At lunchtime, the narrow interior bar Boresso is crammed with customers returning from a bone-chilling couple of hours waiting in line to light their candles. The air is hot and fragrant. Owner Alessandro Fantin dishes up his steaming castradina soup into earthenware bowls with mounds of crusty bread. The broth is clear and light in color, with strips of dark pink lamb now so tender it looks like pulled meat. It is packed with flavor but remains delicate, the aromatic peppercorns enlivening the taste.

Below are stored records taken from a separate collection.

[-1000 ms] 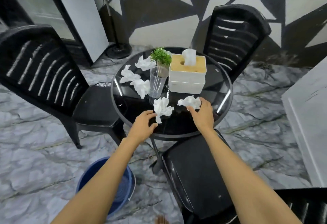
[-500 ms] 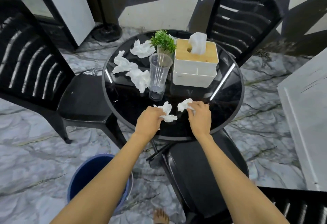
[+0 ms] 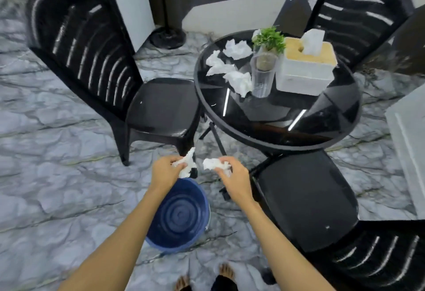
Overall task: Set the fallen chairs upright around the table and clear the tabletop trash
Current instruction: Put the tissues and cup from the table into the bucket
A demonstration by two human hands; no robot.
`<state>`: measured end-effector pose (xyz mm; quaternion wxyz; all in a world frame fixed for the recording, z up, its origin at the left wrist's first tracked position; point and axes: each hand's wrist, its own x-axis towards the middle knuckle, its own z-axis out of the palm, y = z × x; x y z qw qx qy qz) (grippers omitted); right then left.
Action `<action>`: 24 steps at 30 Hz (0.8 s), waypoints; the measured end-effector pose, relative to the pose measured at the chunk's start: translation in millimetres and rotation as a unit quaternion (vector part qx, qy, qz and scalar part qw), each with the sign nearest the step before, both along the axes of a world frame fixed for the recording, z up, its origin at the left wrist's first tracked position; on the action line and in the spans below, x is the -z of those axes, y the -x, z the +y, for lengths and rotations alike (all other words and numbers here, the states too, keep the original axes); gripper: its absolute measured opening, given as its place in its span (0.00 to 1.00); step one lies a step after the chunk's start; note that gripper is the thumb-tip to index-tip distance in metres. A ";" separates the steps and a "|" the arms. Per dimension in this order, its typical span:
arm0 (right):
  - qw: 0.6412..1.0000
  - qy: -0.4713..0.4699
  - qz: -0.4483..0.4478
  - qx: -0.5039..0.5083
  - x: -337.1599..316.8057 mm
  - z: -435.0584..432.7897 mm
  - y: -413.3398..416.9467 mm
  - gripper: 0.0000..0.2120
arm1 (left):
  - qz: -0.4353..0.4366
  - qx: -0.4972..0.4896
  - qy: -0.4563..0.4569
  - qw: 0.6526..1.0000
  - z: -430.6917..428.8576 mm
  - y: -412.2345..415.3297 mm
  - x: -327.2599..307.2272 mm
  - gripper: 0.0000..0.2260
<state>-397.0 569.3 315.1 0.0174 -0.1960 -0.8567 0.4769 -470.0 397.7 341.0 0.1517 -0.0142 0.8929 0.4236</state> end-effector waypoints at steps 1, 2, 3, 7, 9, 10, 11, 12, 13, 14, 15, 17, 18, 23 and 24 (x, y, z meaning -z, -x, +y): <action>0.999 0.005 -0.032 -0.017 13.7 -16.0 -2.1 0.13 | -0.014 -0.013 0.000 1.000 -15.3 -4.1 12.2 0.10; 0.997 0.007 -0.064 -0.029 29.1 -29.8 -4.0 0.14 | -0.029 -0.024 0.005 0.999 -29.1 -8.3 26.2 0.10; 0.995 0.006 -0.094 -0.037 46.0 -42.0 -5.2 0.14 | -0.042 -0.034 0.013 0.998 -41.6 -12.5 42.6 0.09; 0.984 0.007 -0.167 -0.064 129.0 -79.6 -7.2 0.15 | -0.098 -0.079 0.038 0.991 -77.0 -29.3 130.2 0.07; 0.980 0.019 -0.186 -0.073 180.8 -93.2 -4.4 0.14 | -0.120 -0.099 0.031 0.987 -86.4 -34.6 182.1 0.10; 0.977 0.025 -0.197 -0.074 207.1 -99.9 -1.5 0.14 | -0.129 -0.104 0.028 0.986 -90.3 -36.1 208.6 0.12; 0.974 0.029 -0.210 -0.078 232.3 -106.4 1.9 0.13 | -0.136 -0.108 0.023 0.985 -93.2 -37.2 234.1 0.13; 0.970 0.033 -0.225 -0.088 258.1 -112.7 6.2 0.13 | -0.140 -0.110 0.017 0.984 -95.5 -37.6 259.5 0.13; 0.964 0.036 -0.240 -0.106 280.2 -119.1 9.9 0.13 | -0.142 -0.111 0.010 0.984 -97.0 -38.7 283.0 0.13; 0.959 0.041 -0.250 -0.125 300.5 -125.2 12.7 0.13 | -0.145 -0.114 0.006 0.983 -97.9 -40.1 304.2 0.13; 0.956 0.048 -0.256 -0.138 316.7 -131.1 14.0 0.13 | -0.149 -0.117 0.003 0.982 -98.0 -41.5 321.4 0.14; 0.950 0.069 -0.265 -0.147 336.6 -137.8 13.9 0.13 | -0.155 -0.117 0.013 0.981 -98.9 -43.8 345.0 0.17; 0.951 0.071 -0.264 -0.147 343.5 -138.8 13.9 0.14 | -0.155 -0.116 0.018 0.981 -99.5 -44.0 350.3 0.19; 0.948 0.052 -0.277 -0.148 310.5 -124.3 16.7 0.21 | -0.152 -0.104 0.024 0.983 -98.0 -34.5 312.2 0.21; 0.949 0.053 -0.275 -0.142 291.2 -117.8 19.0 0.21 | -0.147 -0.099 0.024 0.984 -94.6 -30.6 291.4 0.21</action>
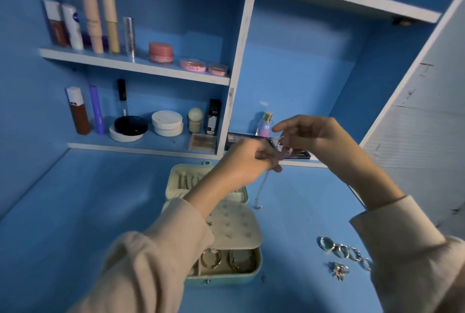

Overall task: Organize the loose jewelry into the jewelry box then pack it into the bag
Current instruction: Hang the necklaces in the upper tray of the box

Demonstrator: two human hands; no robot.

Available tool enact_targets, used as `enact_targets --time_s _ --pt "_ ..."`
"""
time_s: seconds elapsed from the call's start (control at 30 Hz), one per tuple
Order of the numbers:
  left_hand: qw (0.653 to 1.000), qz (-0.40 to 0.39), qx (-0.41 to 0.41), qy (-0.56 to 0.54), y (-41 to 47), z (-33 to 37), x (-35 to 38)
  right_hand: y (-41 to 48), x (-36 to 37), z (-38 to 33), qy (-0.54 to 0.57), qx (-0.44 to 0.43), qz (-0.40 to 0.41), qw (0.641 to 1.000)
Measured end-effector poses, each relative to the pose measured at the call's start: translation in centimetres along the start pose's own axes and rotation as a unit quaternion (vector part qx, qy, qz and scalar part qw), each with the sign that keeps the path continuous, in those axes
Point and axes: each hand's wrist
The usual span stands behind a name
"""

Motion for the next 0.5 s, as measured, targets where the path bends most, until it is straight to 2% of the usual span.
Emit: enact_targets --time_s 0.27,0.5 --pt "0.997 0.055 -0.023 -0.054 -1.0 -0.4 -1.1 -0.3 -0.9 0.6 0.039 -0.010 0.052 0.998" --pt "0.993 -0.009 -0.057 -0.104 -1.7 0.0 -2.3 -0.1 -1.4 1.1 0.095 -0.001 0.099 0.991"
Point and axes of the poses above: each hand's wrist, its own y-axis towards the middle knuckle, its own x-axis out of the palm, z = x × y, and after that the axes turned 7 degrees about -y, right-handed
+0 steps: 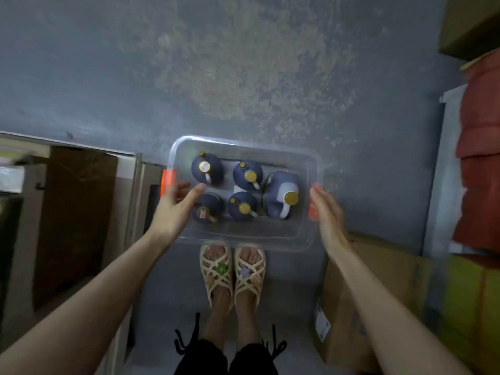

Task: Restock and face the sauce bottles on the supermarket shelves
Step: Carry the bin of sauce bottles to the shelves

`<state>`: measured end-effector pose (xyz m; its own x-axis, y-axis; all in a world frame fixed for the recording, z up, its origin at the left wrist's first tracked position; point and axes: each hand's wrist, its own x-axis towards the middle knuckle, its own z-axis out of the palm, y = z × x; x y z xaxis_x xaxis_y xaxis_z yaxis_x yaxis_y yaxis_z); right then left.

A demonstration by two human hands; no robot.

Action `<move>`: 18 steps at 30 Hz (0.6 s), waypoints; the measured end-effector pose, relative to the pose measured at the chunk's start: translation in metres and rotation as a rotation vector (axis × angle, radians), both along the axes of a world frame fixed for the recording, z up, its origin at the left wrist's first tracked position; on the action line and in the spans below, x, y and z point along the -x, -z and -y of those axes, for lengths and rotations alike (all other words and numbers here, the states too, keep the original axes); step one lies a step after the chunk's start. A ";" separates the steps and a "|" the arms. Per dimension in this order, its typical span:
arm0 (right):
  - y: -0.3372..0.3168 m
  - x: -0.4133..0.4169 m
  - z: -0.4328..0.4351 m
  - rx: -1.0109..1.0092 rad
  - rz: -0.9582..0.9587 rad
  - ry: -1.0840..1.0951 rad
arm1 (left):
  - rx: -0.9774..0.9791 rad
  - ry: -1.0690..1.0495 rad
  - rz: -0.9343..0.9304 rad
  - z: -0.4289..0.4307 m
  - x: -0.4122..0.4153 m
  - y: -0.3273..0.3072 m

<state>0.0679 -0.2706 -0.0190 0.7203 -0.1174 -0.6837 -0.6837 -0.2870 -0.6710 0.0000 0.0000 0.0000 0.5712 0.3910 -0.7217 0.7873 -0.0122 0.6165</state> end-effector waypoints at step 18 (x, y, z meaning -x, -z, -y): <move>0.135 -0.006 0.032 0.177 -0.205 0.116 | -0.157 -0.140 -0.129 -0.052 0.002 0.142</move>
<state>0.0737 -0.3024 -0.1539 0.5440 -0.3217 -0.7749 -0.8349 -0.2990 -0.4620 -0.0017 0.0524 -0.1424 0.4103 0.5732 -0.7094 0.8602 0.0152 0.5098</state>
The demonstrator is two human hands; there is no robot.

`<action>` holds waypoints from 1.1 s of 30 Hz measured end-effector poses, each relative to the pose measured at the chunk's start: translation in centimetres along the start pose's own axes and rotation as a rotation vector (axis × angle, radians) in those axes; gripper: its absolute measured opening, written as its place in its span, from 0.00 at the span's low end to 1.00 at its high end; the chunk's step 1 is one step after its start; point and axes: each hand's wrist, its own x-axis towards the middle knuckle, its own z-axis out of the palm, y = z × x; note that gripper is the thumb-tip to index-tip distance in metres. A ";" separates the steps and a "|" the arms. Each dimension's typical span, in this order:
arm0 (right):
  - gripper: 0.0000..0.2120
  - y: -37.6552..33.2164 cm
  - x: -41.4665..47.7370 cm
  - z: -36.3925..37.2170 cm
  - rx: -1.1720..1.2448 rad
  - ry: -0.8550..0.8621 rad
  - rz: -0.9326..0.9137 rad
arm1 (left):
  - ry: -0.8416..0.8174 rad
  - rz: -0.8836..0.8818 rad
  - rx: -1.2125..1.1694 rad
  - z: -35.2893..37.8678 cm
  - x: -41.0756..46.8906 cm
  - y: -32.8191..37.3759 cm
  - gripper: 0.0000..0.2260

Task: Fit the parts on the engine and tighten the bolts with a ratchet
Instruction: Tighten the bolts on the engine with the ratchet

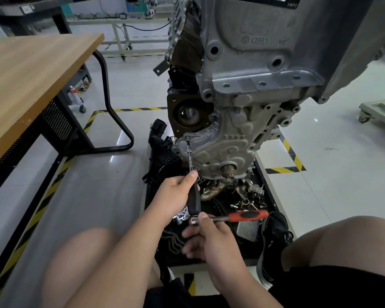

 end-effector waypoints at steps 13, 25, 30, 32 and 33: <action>0.16 -0.1 0.0 0.2 0.246 -0.097 0.032 | -0.097 -0.019 -0.089 0.0 -0.5 0.0 0.24; 0.21 0.5 0.5 -0.6 -0.973 0.206 -0.531 | -0.011 -0.014 -0.026 0.1 -0.3 -0.1 0.29; 0.14 0.3 0.5 -0.2 -0.368 0.064 -0.261 | -0.012 -0.056 -0.030 -0.2 -0.8 0.5 0.29; 0.12 0.1 0.3 0.0 -0.133 0.015 -0.137 | -0.052 -0.065 -0.090 -0.3 -0.8 0.6 0.25; 0.14 -0.1 0.3 0.0 -0.029 -0.016 -0.082 | -0.073 -0.070 -0.115 -0.5 -0.8 0.6 0.24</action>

Fantinhas created his own tradition within a tradition on this day. “I’ve been making castradina for about 15 years now,” he says. “Today is a local holiday, but tomorrow when workers go back, they’ll come and eat it for lunch.”

Cecelia Pierotti, an American who moved to Venice three years ago, has joined the convivial atmosphere in the bar this year. “This is my absolute favorite festival in the city, it’s the only one that really feels Venetian,” she says. “It’s a time when there are fewer tourists in the city and we residents come together to celebrate something deeply rooted in Venice’s history.”

Seeing so many Venetians unite for the celebration is an antidote to the evermore depressing news of the exodus of residents to the mainland and influx of tourists in their place. The Festa della Salute is a festival that celebrates both the historical and present-day hardiness of Venetians in bleak circumstances and one that is keenly felt by the population. In fact, many Venetians who have moved to the mainland come back over for the day. “I think even if there was only one Venetian left in Venice, they’d still prepare castradina on the Festa della Salute,” says Keller Bard.